Background: Medication Administration
Schools and Giving Students Medicine
Administering medicine to children and adolescents who are at schools is an inescapable reality for contemporary educators. The increase in the number of students who need to take medicine during the course of a school day has forced school systems (and some state legislatures) to enact and implement regulations and medication administration policies to address the matter.
One professional research study reported that during a typical school day, 5.6 percent of children receive medication in school. The most reported medications administered within school settings were (in descending order) ADHD medications (for Attention Deficit Hyperactivity Disorders); non-prescription drugs; asthma medications; analgesics, and anti-seizure medications. Also common were antibiotics and vitamins.

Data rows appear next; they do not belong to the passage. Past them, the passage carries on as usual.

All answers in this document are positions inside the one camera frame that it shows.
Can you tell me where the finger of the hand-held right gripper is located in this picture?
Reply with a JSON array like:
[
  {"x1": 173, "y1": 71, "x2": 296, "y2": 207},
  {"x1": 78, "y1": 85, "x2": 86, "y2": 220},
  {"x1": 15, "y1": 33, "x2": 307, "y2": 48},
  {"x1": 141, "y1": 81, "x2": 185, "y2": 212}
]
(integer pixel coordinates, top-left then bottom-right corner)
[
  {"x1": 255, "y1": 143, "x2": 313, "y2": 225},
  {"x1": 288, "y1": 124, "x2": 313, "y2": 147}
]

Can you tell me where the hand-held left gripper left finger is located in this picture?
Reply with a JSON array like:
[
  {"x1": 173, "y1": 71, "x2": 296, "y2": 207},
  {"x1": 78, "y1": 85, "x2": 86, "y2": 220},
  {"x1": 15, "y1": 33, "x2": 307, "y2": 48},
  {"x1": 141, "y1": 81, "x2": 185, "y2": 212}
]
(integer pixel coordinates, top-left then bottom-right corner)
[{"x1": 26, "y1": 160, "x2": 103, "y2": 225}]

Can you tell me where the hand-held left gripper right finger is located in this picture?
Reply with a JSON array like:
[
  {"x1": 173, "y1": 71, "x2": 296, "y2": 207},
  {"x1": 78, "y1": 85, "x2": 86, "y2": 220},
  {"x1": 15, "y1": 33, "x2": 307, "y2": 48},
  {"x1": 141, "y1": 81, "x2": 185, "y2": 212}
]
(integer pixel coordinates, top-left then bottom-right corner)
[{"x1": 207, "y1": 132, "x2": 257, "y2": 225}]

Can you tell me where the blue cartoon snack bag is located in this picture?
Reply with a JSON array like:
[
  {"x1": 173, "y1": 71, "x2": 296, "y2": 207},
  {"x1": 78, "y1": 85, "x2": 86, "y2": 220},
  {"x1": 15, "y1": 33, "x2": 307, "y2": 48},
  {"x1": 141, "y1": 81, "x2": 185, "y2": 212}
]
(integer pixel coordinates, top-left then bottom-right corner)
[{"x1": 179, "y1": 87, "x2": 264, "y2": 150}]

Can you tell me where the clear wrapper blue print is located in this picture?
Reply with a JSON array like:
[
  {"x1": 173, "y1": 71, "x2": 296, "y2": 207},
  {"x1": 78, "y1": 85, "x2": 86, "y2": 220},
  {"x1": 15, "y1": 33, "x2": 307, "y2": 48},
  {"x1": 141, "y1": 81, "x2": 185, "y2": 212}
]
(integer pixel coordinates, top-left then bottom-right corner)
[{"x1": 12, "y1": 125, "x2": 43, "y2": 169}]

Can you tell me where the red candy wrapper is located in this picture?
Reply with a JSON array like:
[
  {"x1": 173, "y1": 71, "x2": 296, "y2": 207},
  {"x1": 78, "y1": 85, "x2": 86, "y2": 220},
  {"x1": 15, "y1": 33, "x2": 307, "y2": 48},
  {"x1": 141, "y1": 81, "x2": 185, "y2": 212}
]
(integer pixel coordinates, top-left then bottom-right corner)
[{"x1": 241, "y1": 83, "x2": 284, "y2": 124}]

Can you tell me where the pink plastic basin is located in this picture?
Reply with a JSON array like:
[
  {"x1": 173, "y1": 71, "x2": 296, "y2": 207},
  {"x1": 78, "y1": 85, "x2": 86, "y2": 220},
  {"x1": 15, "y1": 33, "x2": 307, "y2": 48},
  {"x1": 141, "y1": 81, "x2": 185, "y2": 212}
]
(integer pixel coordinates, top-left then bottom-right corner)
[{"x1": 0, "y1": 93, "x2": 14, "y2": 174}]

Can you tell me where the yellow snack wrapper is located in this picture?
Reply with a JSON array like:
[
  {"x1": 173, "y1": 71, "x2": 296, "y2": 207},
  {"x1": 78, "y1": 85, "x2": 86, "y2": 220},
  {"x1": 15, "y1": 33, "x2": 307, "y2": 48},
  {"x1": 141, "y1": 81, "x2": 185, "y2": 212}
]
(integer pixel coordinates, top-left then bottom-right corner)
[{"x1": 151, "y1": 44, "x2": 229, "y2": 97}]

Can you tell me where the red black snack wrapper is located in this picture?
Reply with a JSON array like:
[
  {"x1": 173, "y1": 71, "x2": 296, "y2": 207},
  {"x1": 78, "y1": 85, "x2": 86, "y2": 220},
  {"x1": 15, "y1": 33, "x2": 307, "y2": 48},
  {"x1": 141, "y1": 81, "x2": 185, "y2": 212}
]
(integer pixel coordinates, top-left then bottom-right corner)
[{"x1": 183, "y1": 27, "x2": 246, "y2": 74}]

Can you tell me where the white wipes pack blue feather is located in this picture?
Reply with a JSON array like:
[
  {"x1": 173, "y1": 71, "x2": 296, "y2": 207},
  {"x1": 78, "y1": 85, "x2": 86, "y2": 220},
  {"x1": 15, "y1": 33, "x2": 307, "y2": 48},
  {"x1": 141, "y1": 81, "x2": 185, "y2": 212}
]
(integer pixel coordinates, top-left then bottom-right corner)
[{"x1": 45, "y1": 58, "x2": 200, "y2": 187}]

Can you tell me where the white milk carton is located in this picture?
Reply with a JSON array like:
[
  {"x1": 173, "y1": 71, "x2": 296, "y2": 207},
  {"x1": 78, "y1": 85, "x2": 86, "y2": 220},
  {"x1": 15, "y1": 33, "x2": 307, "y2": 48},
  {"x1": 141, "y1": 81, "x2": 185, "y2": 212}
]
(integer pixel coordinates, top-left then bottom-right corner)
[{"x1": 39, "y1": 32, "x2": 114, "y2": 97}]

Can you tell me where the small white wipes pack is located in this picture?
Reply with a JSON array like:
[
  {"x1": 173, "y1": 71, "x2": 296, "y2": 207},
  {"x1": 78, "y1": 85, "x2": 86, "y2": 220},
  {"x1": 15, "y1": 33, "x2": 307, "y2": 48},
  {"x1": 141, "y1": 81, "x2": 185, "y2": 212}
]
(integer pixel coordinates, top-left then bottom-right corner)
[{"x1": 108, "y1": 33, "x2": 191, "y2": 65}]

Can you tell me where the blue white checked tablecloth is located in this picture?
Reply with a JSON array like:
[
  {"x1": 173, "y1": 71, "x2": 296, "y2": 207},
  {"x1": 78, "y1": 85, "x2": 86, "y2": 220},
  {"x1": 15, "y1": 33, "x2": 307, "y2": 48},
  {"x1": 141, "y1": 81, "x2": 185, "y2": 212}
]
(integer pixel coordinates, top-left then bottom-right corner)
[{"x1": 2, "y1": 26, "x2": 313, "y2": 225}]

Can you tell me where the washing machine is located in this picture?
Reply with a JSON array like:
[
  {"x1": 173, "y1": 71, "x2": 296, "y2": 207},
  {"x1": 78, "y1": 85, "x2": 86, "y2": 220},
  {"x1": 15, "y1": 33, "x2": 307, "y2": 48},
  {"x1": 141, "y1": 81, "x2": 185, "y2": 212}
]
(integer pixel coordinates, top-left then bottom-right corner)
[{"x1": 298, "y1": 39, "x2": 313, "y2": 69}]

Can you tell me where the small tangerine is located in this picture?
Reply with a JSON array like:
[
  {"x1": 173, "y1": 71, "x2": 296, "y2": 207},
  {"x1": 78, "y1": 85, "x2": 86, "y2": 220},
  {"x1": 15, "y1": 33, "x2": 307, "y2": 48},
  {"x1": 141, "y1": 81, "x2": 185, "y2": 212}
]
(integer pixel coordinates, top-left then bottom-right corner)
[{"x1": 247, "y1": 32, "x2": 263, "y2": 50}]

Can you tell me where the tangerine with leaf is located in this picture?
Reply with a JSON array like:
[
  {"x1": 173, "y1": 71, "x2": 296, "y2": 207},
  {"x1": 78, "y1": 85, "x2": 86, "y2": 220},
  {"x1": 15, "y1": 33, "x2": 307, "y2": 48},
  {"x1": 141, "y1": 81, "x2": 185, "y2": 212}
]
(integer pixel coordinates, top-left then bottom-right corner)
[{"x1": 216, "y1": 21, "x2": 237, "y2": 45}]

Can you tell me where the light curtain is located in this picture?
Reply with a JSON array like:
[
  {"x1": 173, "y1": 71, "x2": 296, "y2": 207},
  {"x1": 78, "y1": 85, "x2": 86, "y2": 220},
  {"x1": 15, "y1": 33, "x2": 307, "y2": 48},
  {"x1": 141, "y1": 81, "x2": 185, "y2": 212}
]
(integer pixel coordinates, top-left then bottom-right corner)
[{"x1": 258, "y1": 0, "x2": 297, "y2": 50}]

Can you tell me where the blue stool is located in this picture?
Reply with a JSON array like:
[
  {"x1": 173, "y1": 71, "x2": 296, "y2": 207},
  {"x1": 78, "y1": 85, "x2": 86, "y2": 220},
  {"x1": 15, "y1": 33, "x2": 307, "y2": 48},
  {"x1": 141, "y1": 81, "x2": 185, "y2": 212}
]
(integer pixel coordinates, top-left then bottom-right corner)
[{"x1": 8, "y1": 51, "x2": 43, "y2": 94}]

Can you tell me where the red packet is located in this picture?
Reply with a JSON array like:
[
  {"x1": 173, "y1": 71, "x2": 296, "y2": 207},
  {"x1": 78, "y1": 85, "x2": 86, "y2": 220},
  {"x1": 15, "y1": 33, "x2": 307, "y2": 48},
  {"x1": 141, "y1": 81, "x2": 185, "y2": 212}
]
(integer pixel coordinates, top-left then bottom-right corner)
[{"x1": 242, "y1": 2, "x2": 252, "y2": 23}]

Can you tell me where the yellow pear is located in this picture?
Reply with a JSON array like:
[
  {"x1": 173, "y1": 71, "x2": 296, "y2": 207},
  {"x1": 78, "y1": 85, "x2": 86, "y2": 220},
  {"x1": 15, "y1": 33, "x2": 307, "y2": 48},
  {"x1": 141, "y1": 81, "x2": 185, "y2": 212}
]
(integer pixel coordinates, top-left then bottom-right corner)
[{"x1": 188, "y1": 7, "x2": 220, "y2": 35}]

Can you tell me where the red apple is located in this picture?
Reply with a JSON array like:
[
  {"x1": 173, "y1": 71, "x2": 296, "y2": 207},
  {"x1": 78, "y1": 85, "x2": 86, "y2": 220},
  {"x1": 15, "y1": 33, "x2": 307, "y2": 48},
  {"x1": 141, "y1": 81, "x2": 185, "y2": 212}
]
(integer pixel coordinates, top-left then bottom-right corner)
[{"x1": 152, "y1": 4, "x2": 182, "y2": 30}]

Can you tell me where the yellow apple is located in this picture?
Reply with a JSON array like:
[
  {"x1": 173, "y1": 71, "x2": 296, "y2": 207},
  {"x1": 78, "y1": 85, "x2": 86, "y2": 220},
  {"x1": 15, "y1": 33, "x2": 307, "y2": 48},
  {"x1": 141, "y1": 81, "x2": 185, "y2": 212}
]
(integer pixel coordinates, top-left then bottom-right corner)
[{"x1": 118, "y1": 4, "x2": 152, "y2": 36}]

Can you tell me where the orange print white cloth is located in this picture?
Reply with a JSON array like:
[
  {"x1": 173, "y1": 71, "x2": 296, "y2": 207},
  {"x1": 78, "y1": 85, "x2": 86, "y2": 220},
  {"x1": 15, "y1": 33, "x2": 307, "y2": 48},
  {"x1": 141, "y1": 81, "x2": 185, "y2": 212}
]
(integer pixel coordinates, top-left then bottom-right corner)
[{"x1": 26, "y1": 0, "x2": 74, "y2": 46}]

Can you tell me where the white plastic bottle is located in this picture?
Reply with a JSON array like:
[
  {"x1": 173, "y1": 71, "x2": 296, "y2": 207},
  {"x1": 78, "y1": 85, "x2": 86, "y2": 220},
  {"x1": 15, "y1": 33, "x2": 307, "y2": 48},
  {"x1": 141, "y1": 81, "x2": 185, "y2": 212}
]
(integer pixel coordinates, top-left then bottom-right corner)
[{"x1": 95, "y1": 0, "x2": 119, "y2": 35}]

Seriously ill and/or heavily medicated students are rarely allowed to attend classes, but for children who are only marginally ill or disabled, the issue pits educational systems against society at large. Schools must consider safeguarding other children and staff from contagious disease, the prevention of disruption in the classroom by students exhibiting symptoms of illness, the control of cross-medicating (the sharing or selling of medication between classmates); and the potential for self-medication abuse while on school premises.

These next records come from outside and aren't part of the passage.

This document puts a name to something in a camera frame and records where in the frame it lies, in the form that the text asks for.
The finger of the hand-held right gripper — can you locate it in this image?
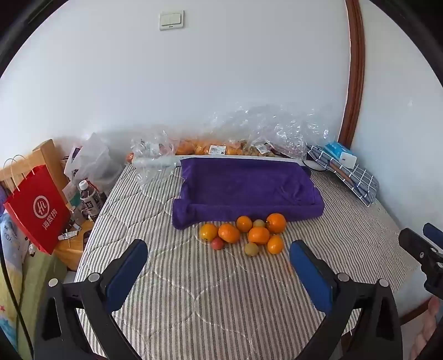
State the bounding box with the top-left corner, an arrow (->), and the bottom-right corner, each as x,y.
423,223 -> 443,250
398,228 -> 437,267

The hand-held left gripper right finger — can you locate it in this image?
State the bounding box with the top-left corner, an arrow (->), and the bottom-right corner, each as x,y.
289,240 -> 404,360

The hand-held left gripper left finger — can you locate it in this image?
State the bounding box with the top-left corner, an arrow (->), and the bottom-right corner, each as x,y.
34,239 -> 149,360

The large orange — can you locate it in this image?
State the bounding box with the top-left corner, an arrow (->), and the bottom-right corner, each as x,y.
218,223 -> 241,244

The yellowish orange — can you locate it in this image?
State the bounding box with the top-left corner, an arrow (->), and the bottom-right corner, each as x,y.
200,223 -> 218,242

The purple towel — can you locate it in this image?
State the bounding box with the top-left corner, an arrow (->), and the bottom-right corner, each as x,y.
172,155 -> 325,230

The bag of small yellow fruits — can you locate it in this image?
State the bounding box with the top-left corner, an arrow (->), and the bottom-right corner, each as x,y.
244,143 -> 274,158

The person's right hand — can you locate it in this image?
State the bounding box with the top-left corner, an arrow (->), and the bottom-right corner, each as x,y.
408,297 -> 443,360

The wooden nightstand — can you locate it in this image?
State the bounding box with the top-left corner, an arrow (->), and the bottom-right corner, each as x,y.
52,220 -> 96,272

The blue white checked cloth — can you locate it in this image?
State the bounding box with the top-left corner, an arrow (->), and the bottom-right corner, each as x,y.
306,143 -> 379,207

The tea bottle with white cap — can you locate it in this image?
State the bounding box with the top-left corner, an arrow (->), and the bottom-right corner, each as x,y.
78,180 -> 101,222

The dark bottle with red label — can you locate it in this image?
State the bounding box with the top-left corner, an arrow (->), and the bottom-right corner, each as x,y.
88,182 -> 109,212

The green cloth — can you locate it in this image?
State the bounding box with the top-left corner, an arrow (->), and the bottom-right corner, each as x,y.
14,242 -> 70,347

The small white box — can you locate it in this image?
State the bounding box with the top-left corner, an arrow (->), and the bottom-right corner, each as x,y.
339,152 -> 358,169

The red paper bag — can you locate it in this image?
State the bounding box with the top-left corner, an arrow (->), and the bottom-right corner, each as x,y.
3,155 -> 73,256

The white plastic bag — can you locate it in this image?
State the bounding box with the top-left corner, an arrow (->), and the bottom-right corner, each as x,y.
64,132 -> 122,194

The colourful printed cloth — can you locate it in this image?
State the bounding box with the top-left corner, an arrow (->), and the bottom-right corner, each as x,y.
0,211 -> 32,350

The blue tissue pack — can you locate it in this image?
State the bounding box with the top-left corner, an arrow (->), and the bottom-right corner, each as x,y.
323,141 -> 354,156

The small clear plastic bag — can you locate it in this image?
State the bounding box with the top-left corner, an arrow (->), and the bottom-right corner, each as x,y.
130,130 -> 181,192

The pile of bagged oranges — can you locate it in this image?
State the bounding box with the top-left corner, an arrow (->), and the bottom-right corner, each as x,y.
175,138 -> 248,156

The large clear plastic bag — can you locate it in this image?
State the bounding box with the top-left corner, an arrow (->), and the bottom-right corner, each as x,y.
173,102 -> 329,160

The thin black cable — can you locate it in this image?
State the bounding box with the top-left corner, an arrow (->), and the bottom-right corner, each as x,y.
0,242 -> 33,360

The brown wooden door frame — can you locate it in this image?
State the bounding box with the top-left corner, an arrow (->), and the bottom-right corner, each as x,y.
337,0 -> 366,150

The white wall switch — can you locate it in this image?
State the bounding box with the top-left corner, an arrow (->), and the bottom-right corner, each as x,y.
159,10 -> 185,32

The social realities of the increasing number of two working parents and single working parent households, coupled with employment policies that do not allow for "sick day" benefits to attend to children's illnesses, often results in sick students being sent to school, with or without medication to take.

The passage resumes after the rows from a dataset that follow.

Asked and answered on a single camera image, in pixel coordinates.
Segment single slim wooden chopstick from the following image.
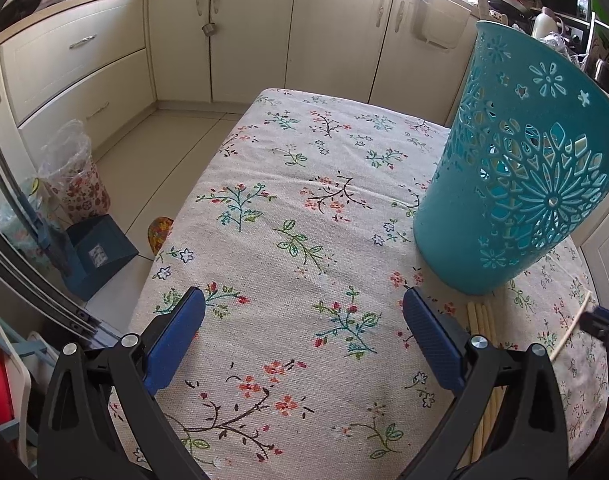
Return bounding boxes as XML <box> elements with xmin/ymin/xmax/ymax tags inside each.
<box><xmin>549</xmin><ymin>290</ymin><xmax>592</xmax><ymax>362</ymax></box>

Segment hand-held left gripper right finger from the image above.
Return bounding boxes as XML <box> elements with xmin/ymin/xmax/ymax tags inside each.
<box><xmin>399</xmin><ymin>287</ymin><xmax>570</xmax><ymax>480</ymax></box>

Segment cream panelled drawer cabinets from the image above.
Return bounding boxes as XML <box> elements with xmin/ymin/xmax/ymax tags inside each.
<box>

Seventy-five percent of reporting nurses in a study delegated medication administration to unlicensed assistive personnel (UAPs), with secretaries (66 percent) being the most common. Errors in administering medications were reported by nearly 50 percent of the school nurses, the most common error being missed doses (79 percent). Errors were commonly reported to local school and/or state authorities.
Faced with the growing problem of exposure to liability in conjunction with the administration of medicine (and in many circumstances, the administration of controlled substances), schools have mobilized over the years and demanded both medication administration guidance and protection from liability by state legislatures. Not all states have addressed the issue at the state level, and people needing information are best advised to start with their local school districts.